Test γH2AX quantification on one representative image

  1. In ImageJ, open one image to test the FITC quantification protocol.
  2. Split the image stack into two separate images.
    • Go to Image -> Stacks -> Stack to Images.
    • The DAPI image will have "-0001" as a suffix in its title.
    • The FITC (gamma-H2AX) image will have "-0002" as a suffix in its title.
  3. Duplicate the DAPI image and turn it into a mask to identify nuclei locations.
    • Click on the DAPI image.
    • Go to Image -> Duplicate, and click OK on the default title.
    • Set the thresholds you chose on the duplicated DAPI image to identify nuclei.
      • Go to Image -> Adjust -> Threshold.
      • Check the box for "Dark Background".
      • Click on the "Set" button and type in your threshold values (use 256 for the upper threshold level).
    • Go to Process -> Binary -> Convert to Mask.
      • This makes the image black and white, where the white areas should correspond to nuclei locations.
  4. Use the newly created mask to identify locations on the Texas Red channel in which to quantify the gamma-H2AX signal.

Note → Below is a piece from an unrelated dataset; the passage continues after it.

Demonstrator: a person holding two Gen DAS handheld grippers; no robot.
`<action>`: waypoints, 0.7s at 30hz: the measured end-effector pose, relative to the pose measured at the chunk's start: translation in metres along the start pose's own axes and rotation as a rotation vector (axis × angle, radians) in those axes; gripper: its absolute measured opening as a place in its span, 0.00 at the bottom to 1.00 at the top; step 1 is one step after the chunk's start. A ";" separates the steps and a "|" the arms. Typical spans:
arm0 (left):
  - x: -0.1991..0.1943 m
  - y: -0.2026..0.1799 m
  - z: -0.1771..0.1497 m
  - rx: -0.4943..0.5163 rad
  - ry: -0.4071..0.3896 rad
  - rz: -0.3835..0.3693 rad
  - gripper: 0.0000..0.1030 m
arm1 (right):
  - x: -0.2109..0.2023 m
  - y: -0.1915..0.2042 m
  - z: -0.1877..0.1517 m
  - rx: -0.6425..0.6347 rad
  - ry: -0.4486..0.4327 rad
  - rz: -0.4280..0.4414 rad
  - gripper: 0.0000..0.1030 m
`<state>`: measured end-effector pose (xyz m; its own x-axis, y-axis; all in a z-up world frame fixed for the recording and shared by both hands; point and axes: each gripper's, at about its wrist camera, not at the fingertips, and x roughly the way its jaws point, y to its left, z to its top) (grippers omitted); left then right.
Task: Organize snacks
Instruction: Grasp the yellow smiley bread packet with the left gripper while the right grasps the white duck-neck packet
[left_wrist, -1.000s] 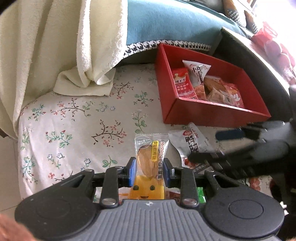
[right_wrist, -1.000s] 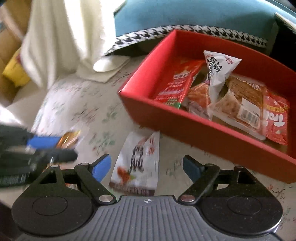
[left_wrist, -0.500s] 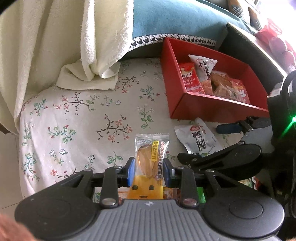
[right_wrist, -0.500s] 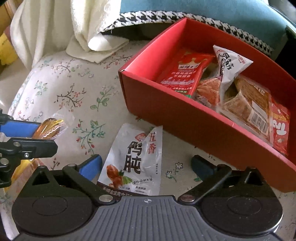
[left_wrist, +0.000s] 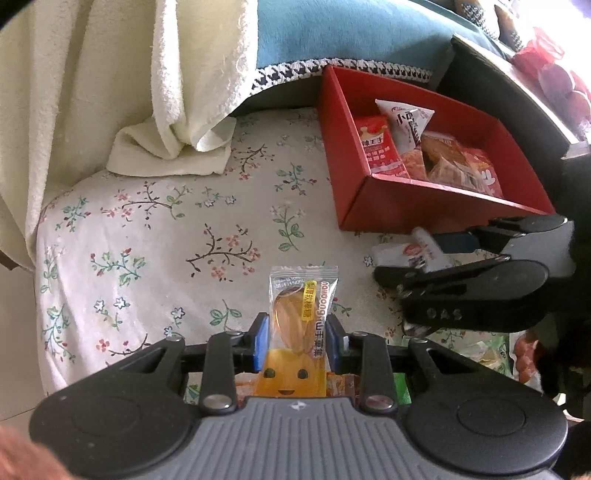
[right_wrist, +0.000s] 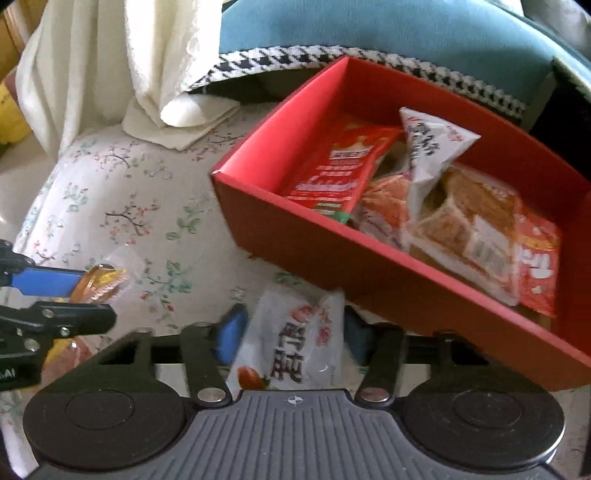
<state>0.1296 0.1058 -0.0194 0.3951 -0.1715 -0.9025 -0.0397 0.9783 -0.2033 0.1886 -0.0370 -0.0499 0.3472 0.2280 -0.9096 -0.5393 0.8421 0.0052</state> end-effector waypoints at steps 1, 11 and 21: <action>0.000 -0.001 0.000 0.002 0.001 0.000 0.23 | -0.002 -0.003 -0.001 0.011 0.004 0.008 0.59; 0.004 -0.017 0.001 0.035 0.004 0.002 0.23 | -0.010 -0.023 -0.015 0.085 0.012 0.016 0.64; 0.013 -0.031 -0.003 0.072 0.026 0.009 0.23 | -0.016 -0.023 -0.025 0.057 0.033 -0.015 0.64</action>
<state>0.1333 0.0726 -0.0263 0.3712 -0.1651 -0.9137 0.0230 0.9854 -0.1687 0.1760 -0.0723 -0.0456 0.3286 0.2001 -0.9230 -0.4894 0.8719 0.0148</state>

    • Go to Analyze -> Set Measurements.
      • In the Set Measurements window, make sure the following boxes are checked: Area, Mean gray value, Min & max gray value, Shape descriptors, Integrated density, Display label.
      • In the "Redirect to" field, scroll and select the FITC image (suffix -0002). Then press OK.

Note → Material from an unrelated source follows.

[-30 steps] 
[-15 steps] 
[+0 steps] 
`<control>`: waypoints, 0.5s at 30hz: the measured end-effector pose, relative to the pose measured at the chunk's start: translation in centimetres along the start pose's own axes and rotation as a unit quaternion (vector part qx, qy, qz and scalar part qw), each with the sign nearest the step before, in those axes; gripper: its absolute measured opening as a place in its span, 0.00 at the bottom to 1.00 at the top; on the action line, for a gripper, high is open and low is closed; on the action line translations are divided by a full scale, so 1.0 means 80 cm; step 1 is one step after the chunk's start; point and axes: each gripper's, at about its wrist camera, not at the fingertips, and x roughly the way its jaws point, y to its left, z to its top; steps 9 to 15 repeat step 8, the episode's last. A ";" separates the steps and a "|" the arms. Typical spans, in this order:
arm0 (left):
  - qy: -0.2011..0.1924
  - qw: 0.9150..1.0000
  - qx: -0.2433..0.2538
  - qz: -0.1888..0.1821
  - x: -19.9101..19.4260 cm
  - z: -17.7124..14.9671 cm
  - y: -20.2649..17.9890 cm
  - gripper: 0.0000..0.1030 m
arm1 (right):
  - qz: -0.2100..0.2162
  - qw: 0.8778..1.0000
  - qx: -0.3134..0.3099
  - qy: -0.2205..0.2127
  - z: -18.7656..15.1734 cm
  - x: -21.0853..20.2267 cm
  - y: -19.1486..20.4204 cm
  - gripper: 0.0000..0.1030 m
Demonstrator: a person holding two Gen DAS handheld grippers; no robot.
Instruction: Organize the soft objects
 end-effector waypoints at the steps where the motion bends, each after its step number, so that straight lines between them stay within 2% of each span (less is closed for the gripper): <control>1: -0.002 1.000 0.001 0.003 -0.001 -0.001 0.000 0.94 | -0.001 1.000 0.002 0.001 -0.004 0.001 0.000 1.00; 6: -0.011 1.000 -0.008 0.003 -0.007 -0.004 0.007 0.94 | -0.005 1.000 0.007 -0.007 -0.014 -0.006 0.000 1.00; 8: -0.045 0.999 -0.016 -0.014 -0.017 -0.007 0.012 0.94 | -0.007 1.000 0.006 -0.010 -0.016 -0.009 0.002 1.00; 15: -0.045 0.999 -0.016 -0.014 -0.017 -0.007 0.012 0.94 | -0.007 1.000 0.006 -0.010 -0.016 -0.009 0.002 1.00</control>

        • This will direct ImageJ to the FITC image to analyze the metrics you selected in the areas identified by your mask. This will give you information about the gamma-H2AX signal in each nucleus.
  5. Run the analysis by selecting Analyze -> Analyze Particles.
    Example of areas identified by intensity thresholds for DAPI channel in ImageJ
    • In the "Size" field, type 200-Infinity. This will eliminate small, extraneous particles that do not correspond to nuclei.
    • "Circularity" can remain at default values: 0-1.
    • "Show" should say "Outlines".
    • Click the following options: Display results, Exclude on edges, Summarize.
    • Press OK to complete.
  6. A window will pop up showing outlines of each nucleus the software identified based on the thresholds you defined. Each identified area is labeled with a red number, corresponding to the left column of the data shown in the "Results" window.
  7. Take a look at the "Results" window to see the results of the analysis. It is good practice to validate the numerical results by comparing them to what you see in the images.
    • The definition of the various measurements performed can be found on the ImageJ website (linked here).
    • Does the nucleus with the largest "Area" correspond to the biggest nucleus you see in the drawing? The area here is in units of square pixels.
    • The RawIntDens field is the total intensity (sum of the intensity of all the pixels) of the corresponding region. Does a region with a high total intensity value correspond to a cell with a high gamma-H2AX signal? Click on the FITC image to double check.
  8. Close the "Results" window and do not save the data, as you will run the analysis on all the files together next.
  9. Close all open windows in ImageJ (File -> Close All).

Quantify γH2AX signal in all images

  1. Create four folders on your desktop for each experimental condition: No treatment, 100uM H2O2, 2uM Arsenic and 2uM Arsenic+100uM H2O2.
  2. Move the image files from both experimental dates into the appropriate folder according to the experimental condition in the file name.
    • Ensure that all of your images from one experimental condition are in one folder together.
  3. Download AnalyzeH2AX_FITCintensityBatch_Fa20script (linked here).
    • Right click on the link and download the file into a folder where you can find it.
  4. In ImageJ, go to Plugins--> Macros--> Run, and click on the AnalyzeH2AX_FITCintensityBatch_Fa18 script that you downloaded.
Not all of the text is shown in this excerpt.